Ela quer Tudo; a série que modernizou a obra de um dos maiores cineastas da história

Filmes clássicos são como relíquias: intocáveis. Remakes costumam causar calafrios e a sensação de que a indústria está sem ideias. Mas e quando o próprio criador resolve revisitar sua obra de estreia? Em 2017, Spike Lee fez exatamente isso ao levar seu filme She’s Gotta Have It (1986) para a Netflix, transformando-o na série Ela quer Tudo. O resultado não foi uma cópia, mas sim uma releitura moderna, vibrante e, acima de tudo, necessária.

O filme original era uma obra em preto e branco, com ares de cinema independente e a história de Nola Darling, uma artista que se recusa a se encaixar em qualquer definição de relacionamento e se envolve com três homens ao mesmo tempo. A série Ela quer Tudo pega essa premissa e injeta um banho de modernidade. Em vez de um filme, temos uma produção colorida e cheia de vida, com uma trilha sonora que é um personagem à parte e um ritmo frenético, que reflete o caos da Nova York de hoje.

A Nola Darling da série, interpretada por DeWanda Wise, é uma mulher complexa, multifacetada e muito mais do que um símbolo. A série expande a sua jornada, mostrando a sua luta para ser reconhecida como artista, seus dilemas sobre identidade e a busca por um lugar no mundo. O drama explora, de forma honesta e sem julgamentos, a forma como Nola lida com sua sexualidade e suas relações com os três homens: o romântico e ciumento Jamie Overstreet, o modelo egocêntrico Greer Childs e o irreverente e apaixonado Mars Blackmon.
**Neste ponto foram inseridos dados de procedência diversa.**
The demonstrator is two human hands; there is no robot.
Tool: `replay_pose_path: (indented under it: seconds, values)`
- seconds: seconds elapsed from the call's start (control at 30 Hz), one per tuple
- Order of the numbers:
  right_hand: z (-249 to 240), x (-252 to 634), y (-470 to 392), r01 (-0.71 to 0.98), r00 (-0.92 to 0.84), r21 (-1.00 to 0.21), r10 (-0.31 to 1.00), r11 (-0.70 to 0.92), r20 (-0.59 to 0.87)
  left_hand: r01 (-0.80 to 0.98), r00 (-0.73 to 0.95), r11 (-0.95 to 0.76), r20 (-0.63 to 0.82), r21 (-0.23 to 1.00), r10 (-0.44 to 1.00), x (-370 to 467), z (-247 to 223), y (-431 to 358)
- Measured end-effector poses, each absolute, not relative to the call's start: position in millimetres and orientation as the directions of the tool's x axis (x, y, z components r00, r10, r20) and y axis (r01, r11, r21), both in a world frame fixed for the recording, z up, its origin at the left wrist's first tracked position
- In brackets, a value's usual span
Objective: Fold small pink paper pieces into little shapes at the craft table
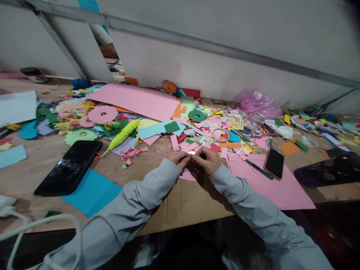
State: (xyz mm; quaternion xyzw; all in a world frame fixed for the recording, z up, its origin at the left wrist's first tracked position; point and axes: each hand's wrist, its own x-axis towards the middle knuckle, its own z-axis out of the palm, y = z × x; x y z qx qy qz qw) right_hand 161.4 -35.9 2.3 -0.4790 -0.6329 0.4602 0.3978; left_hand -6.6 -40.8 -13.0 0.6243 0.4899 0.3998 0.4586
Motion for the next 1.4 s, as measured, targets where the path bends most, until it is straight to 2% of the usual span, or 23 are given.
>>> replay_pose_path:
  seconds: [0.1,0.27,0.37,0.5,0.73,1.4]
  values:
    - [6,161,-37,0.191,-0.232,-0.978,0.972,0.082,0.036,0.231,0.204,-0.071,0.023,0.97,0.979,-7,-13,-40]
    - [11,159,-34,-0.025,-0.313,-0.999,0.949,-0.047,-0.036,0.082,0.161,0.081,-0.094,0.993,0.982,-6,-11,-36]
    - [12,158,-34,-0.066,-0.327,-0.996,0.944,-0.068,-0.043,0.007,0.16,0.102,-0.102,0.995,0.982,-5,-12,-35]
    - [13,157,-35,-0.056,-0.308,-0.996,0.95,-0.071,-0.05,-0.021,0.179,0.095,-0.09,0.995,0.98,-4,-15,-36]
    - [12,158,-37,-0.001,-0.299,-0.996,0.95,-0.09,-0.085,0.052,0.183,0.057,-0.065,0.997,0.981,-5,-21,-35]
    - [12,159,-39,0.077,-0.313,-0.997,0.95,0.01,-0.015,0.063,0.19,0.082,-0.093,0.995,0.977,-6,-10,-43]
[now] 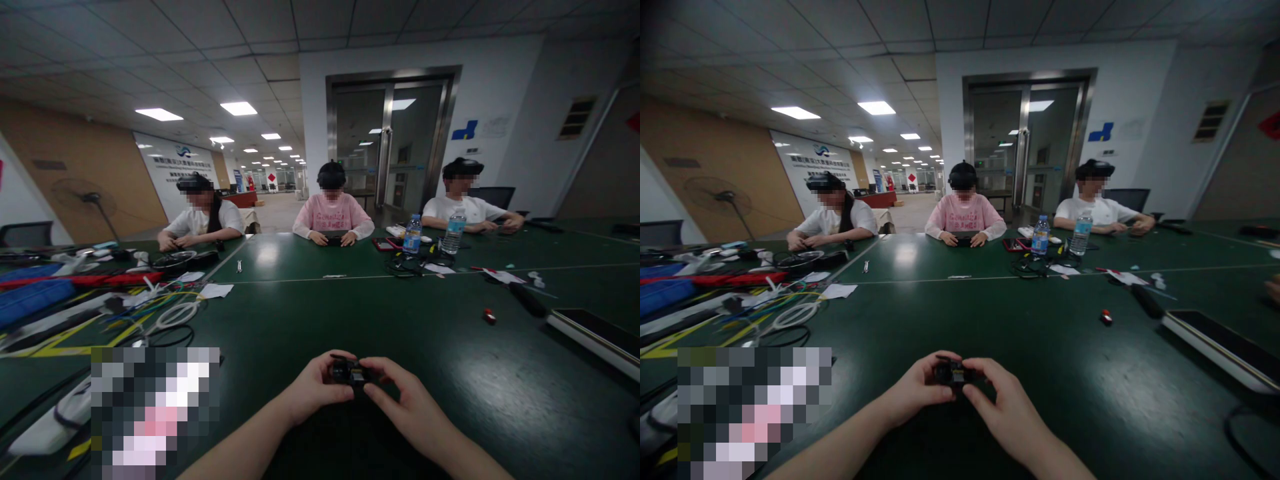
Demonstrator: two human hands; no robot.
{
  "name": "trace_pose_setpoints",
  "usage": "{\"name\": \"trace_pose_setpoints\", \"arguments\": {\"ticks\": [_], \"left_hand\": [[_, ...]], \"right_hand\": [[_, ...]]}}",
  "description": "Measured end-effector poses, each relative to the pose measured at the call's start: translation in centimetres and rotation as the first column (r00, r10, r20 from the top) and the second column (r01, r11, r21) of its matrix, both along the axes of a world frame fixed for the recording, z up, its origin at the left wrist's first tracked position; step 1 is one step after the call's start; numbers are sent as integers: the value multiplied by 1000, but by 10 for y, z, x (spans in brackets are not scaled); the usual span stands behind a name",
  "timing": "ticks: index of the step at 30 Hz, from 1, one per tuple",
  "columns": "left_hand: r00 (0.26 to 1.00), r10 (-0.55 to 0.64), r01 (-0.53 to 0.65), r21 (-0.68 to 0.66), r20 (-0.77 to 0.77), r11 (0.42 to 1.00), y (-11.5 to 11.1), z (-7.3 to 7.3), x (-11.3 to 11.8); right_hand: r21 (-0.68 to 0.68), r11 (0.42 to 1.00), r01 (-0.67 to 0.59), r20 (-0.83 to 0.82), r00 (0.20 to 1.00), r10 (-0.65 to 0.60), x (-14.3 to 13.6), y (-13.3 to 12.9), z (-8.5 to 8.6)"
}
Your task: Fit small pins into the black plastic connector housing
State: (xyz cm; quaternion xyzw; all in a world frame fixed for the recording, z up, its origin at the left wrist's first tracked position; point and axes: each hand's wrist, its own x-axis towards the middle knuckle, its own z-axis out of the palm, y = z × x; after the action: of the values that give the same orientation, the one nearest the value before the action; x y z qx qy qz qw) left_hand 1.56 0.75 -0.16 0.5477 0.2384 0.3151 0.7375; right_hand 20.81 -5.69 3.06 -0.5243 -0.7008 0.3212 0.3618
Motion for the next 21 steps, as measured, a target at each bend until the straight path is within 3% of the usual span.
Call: {"name": "trace_pose_setpoints", "arguments": {"ticks": [21], "left_hand": [[996,-48,56,116,-70,992,-2,5,-1]], "right_hand": [[-2,999,-48,-42,998,48,-3,1,-3]]}}
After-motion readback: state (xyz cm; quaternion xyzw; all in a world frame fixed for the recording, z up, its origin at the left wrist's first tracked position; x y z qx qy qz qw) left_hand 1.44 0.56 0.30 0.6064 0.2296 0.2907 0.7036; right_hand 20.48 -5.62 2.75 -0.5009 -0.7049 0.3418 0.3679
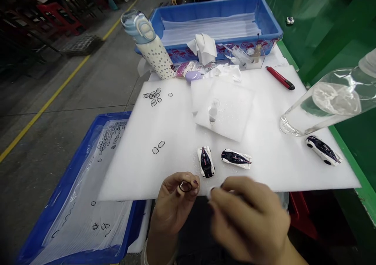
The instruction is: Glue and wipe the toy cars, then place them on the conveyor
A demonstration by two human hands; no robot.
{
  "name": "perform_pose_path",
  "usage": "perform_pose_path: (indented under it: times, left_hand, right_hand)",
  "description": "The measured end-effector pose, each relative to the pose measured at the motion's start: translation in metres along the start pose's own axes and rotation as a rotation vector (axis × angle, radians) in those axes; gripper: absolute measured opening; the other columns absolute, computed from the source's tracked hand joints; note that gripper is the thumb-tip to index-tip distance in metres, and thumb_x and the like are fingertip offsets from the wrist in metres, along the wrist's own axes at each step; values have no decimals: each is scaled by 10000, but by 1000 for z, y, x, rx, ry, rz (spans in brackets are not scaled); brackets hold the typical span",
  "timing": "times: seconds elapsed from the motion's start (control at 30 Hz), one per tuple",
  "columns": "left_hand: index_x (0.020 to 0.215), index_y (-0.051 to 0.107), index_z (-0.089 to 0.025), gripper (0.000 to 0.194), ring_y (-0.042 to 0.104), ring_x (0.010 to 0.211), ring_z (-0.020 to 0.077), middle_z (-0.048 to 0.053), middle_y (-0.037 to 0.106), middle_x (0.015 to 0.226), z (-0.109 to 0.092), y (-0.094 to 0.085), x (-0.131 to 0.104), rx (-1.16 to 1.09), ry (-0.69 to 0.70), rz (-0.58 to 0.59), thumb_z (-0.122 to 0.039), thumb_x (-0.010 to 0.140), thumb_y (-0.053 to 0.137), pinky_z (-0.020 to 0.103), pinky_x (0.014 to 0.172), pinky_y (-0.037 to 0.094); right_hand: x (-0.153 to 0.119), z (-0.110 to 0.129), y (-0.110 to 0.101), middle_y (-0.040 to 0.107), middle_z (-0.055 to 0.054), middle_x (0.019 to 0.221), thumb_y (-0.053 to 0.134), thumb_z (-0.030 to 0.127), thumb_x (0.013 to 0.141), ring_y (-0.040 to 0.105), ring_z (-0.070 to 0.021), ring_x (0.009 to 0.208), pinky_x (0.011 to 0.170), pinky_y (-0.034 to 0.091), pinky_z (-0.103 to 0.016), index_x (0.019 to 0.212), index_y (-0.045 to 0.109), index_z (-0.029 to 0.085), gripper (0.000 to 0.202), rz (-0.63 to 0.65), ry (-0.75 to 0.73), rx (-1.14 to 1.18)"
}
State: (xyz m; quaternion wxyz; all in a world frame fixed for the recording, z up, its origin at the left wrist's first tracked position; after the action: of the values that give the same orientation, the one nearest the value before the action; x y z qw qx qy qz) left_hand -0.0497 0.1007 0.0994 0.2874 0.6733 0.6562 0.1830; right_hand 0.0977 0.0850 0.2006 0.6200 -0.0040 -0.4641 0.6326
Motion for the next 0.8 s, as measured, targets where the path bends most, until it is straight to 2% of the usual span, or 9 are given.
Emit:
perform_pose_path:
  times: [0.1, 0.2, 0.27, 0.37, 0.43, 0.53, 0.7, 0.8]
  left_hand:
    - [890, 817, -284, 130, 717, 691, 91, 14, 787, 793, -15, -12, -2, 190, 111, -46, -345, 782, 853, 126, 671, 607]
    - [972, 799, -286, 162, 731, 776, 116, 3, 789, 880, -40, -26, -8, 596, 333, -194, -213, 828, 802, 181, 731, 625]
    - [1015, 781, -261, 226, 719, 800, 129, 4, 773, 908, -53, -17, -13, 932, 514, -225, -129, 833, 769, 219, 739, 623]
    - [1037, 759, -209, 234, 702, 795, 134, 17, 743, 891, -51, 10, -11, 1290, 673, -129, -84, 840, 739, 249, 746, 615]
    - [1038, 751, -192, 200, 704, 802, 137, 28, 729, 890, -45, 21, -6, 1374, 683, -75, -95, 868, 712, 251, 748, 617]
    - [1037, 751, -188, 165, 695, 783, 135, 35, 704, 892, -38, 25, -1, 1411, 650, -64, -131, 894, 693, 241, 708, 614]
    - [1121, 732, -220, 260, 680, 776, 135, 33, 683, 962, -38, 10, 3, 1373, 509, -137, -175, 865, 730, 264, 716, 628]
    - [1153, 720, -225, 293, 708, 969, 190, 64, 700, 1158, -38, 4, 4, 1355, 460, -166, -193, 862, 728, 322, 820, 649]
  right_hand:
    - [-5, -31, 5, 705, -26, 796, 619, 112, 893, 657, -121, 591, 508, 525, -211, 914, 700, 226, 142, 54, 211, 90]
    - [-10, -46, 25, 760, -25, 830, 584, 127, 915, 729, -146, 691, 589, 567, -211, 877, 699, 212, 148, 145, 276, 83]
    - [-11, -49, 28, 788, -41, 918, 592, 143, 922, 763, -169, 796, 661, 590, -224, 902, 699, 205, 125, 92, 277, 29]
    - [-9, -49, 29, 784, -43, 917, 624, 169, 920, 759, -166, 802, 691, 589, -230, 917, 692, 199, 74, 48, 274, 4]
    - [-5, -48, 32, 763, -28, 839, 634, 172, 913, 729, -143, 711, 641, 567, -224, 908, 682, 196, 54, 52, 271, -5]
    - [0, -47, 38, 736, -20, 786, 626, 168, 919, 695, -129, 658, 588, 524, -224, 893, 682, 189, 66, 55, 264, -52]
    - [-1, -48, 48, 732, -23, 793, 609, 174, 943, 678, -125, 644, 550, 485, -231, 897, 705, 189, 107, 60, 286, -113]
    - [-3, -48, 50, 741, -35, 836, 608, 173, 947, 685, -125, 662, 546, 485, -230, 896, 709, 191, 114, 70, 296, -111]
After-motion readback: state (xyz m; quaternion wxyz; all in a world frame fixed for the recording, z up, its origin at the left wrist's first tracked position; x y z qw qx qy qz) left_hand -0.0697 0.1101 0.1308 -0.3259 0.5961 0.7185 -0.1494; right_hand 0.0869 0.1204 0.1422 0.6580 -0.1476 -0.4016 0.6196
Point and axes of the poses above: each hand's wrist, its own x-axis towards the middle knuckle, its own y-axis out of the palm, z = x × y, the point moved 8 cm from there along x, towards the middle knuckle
Mas o que torna a série ainda mais especial é a forma como Spike Lee a usou para discutir temas contemporâneos. A série Ela quer Tudo não tem medo de abordar questões como o assédio sexual, a gentrificação no Brooklyn e o impacto das redes sociais nos relacionamentos. Em uma cena icônica e dolorosa, a série mostra o “da-da-da-DAAA”, o famoso grito que foi usado por Spike Lee no filme original, agora como uma cena de assédio que nos faz questionar até onde o machismo ainda habita.

Ela quer Tudo

Com seu estilo visual único, diálogos afiados e a força de sua protagonista, Ela quer Tudo provou que um remake, quando feito com amor e respeito, pode honrar o material original e, ao mesmo tempo, ser relevante para uma nova geração. Infelizmente, a série foi cancelada pela Netflix após duas temporadas, mas seu legado e sua importância para o cinema e a televisão ainda vivem.